Each cell in the human body contains about 25,000 to 35,000 genes, which carry information that determines your traits (say: trates). Traits are characteristics you inherit from your parents; this means your parents pass some of their characteristics on to you through genes. For example, if both of your parents have green eyes, you might inherit the trait of green eyes from them. Or if your mom has freckles, you might inherit that trait and wind up with a freckled face. And genes aren't just in humans — all animals and plants have genes, too.

Genes hang out all lined up on thread-like things called chromosomes (say: kro-moh-somes). Chromosomes come in pairs, and there are hundreds, sometimes thousands, of genes in one chromosome. The chromosomes and genes are made of DNA, which is short for deoxyribonucleic (say: dee-ox-see-ri-bo-nyoo-clay-ik) acid.

Chromosomes are found inside cells, the very small units that make up all living things. A cell is so tiny that you can only see it through the lens of a strong microscope, and there are billions of cells in your body. Most cells have one nucleus (say: noo-clee-us). The nucleus, which is sort of egg-shaped, is like the brain of the cell. It tells every part of the cell what to do. How does the nucleus know so much? It contains our chromosomes and genes. As tiny as it is, the nucleus has more information in it than the biggest dictionary you've ever seen.
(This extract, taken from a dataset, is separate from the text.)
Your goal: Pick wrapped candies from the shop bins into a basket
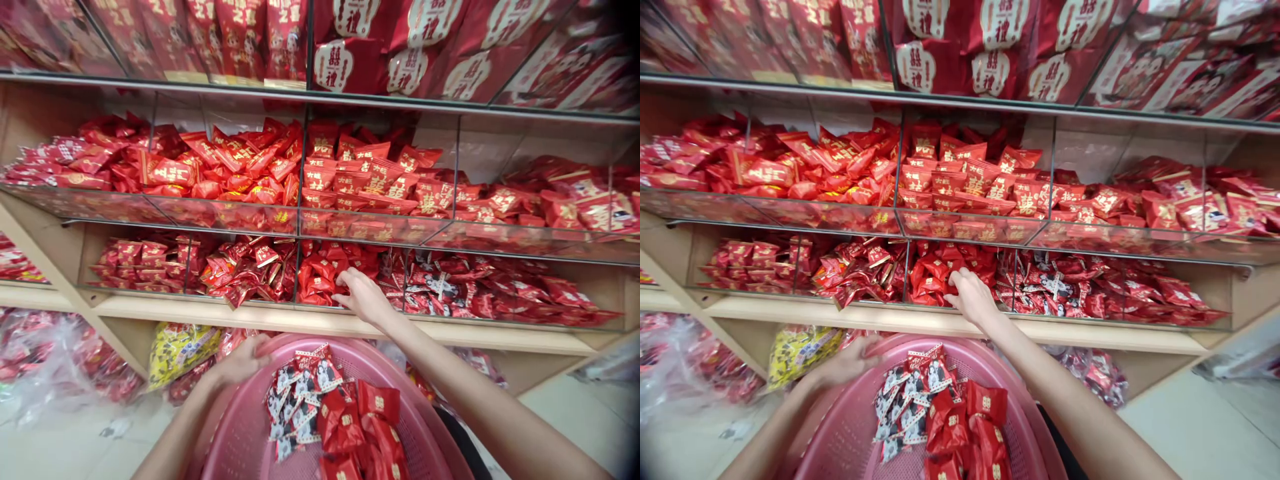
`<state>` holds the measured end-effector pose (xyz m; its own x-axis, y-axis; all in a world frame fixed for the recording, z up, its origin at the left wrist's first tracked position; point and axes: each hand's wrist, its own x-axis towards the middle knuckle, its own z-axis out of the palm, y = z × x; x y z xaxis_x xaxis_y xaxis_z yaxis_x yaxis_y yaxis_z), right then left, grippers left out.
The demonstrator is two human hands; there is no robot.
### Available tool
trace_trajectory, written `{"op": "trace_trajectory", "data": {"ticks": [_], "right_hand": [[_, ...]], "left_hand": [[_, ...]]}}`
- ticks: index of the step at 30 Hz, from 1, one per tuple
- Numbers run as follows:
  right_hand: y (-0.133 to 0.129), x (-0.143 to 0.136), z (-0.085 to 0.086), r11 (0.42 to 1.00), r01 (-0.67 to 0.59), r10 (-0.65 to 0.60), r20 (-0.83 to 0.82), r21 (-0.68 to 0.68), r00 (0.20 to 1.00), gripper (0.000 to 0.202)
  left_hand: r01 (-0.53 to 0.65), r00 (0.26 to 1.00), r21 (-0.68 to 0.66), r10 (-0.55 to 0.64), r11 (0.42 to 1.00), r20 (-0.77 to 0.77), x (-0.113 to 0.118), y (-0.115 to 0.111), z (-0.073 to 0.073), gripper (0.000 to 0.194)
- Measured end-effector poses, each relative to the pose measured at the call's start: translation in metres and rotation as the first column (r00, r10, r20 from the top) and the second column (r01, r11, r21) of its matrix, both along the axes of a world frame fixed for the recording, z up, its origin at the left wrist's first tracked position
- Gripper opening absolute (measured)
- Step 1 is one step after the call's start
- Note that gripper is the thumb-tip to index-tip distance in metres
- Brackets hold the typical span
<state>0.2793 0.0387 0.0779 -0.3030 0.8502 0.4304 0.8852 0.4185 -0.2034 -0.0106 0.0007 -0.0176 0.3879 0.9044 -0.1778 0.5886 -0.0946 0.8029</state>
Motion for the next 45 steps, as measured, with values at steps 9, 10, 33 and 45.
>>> {"op": "trace_trajectory", "data": {"ticks": [9,10,33,45], "right_hand": [[0.003,0.015,0.011,0.974,-0.047,0.087,-0.171,0.222,0.981,0.015],[0.003,0.018,0.013,0.972,-0.039,0.091,-0.216,0.233,0.972,0.015],[-0.118,0.040,-0.024,0.867,-0.210,-0.265,-0.776,-0.451,0.573,0.032],[-0.143,0.048,-0.085,0.673,-0.341,-0.365,-0.696,-0.656,0.618,0.030]], "left_hand": [[-0.013,0.998,-0.048,0.015,0.999,0.057,0.001,0.002,-0.004,0.063],[-0.006,0.998,-0.050,0.010,0.999,0.067,0.001,0.001,-0.003,0.063],[-0.019,0.999,-0.073,0.021,0.997,0.024,0.008,-0.001,0.010,0.057],[-0.022,1.000,-0.047,0.022,0.999,-0.002,0.010,0.000,0.013,0.054]]}}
In humans, a cell nucleus contains 46 individual chromosomes or 23 pairs of chromosomes (chromosomes come in pairs, remember? 23 X 2 = 46). Half of these chromosomes come from one parent and half come from the other parent. But not every living thing has 46 chromosomes inside of its cells. For instance, a fruit fly cell only has four chromosomes!

How Do Genes Work?
Each gene has a special job to do. It carries blueprints — the instructions — for making proteins (say: pro-teens) in the cell. Proteins are the building blocks for everything in your body. Bones and teeth, hair and earlobes, muscles and blood, all are made up of proteins (as well as other stuff). Those proteins help our bodies grow, work properly, and stay healthy. Scientists today estimate that each gene in the body may make as many as 10 different proteins. That's over 300,000 proteins!

Like chromosomes, genes come in pairs. Each of your biological parents has two copies of each of their genes, and each parent passes along just one copy to make up the genes you have. Genes that are passed on to you determine many of your traits, such as your hair color and skin color.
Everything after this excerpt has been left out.